» **Problem description**:
Return verbatim the line containing "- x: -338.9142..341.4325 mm" together with all lines that follow it, through the end of the records.

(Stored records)
◇ ◇ ◇ ◇ ◇
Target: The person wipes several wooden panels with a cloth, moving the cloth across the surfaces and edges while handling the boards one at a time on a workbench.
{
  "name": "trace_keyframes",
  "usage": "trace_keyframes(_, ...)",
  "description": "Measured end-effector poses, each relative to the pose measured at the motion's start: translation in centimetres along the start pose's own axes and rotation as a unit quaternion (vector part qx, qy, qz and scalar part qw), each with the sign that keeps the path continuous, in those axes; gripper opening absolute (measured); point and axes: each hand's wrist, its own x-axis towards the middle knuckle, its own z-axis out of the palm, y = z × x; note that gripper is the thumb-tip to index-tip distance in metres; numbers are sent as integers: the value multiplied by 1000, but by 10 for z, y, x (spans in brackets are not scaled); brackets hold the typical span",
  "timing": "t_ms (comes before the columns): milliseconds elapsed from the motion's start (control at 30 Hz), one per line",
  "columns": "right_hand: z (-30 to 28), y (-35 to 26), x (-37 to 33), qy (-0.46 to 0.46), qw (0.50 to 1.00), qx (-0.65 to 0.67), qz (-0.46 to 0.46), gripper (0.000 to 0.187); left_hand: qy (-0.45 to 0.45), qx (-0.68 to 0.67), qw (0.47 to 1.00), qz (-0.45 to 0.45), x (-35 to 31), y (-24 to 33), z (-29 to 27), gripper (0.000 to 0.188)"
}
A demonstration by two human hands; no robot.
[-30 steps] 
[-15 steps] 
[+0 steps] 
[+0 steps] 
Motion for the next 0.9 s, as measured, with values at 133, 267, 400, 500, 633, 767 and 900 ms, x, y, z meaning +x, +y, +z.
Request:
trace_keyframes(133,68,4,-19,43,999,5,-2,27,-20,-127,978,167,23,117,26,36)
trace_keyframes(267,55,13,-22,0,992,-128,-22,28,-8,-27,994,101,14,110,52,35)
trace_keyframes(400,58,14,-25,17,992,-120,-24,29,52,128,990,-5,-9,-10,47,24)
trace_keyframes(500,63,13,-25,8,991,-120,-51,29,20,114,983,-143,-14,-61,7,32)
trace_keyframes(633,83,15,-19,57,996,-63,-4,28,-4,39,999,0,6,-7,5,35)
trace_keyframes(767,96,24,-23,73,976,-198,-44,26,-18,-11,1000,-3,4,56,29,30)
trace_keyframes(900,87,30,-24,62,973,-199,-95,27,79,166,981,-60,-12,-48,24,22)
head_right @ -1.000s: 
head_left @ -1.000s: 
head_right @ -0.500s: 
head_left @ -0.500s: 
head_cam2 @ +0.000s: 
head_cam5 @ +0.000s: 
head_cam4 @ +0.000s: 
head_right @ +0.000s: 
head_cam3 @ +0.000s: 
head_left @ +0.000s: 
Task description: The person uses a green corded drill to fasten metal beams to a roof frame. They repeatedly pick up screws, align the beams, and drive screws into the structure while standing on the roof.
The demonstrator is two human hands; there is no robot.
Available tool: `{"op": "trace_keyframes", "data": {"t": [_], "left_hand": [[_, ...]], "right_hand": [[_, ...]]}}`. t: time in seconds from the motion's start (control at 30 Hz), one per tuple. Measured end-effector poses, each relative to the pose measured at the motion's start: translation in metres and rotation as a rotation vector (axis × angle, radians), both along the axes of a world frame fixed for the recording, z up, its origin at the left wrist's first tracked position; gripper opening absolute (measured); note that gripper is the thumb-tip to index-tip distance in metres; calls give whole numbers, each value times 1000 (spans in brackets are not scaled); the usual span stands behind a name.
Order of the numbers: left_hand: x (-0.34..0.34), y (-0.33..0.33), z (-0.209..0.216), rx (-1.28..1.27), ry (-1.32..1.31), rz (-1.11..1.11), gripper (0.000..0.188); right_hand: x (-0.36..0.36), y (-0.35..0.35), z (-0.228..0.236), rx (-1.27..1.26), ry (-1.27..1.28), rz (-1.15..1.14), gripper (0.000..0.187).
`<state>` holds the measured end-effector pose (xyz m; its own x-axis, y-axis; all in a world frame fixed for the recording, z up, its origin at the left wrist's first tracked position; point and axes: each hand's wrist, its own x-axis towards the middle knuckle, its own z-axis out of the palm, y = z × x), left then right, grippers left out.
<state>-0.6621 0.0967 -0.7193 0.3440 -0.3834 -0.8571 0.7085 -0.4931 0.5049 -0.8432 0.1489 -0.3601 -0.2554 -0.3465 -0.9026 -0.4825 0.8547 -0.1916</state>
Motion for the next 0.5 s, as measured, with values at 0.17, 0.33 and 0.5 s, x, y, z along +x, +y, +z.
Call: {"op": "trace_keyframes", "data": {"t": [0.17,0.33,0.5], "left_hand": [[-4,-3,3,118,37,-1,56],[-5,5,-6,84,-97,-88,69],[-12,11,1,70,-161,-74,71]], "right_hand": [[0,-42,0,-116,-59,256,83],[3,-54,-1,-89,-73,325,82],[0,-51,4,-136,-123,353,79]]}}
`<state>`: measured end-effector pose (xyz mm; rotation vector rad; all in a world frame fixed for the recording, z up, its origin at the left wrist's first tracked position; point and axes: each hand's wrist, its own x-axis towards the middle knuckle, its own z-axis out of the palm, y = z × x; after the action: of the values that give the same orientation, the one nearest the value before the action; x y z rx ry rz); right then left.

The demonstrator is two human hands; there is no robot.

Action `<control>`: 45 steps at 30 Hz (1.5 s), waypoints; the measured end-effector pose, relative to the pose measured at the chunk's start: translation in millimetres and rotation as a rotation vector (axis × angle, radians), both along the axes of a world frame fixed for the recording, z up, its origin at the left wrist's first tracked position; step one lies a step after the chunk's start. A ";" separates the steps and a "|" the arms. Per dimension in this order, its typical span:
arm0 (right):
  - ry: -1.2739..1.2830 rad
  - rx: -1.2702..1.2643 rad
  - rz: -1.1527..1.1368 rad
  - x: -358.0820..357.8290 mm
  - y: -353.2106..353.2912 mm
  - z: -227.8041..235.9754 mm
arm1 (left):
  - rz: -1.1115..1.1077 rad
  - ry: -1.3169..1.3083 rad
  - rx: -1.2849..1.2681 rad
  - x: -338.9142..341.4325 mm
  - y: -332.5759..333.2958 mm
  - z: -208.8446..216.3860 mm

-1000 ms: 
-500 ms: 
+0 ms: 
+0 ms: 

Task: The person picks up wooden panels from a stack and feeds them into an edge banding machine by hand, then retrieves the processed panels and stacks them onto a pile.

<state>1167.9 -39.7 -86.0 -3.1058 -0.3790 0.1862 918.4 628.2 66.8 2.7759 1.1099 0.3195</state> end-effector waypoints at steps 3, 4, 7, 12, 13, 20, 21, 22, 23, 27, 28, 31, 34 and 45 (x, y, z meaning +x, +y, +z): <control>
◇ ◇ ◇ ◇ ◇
» **Problem solution**:
  - x: -338.9142..341.4325 mm
  - y: -332.5759..333.2958 mm
  - z: -208.8446..216.3860 mm

-1000 ms: 
-500 ms: 
+0 ms: 
+0 ms: 

Task: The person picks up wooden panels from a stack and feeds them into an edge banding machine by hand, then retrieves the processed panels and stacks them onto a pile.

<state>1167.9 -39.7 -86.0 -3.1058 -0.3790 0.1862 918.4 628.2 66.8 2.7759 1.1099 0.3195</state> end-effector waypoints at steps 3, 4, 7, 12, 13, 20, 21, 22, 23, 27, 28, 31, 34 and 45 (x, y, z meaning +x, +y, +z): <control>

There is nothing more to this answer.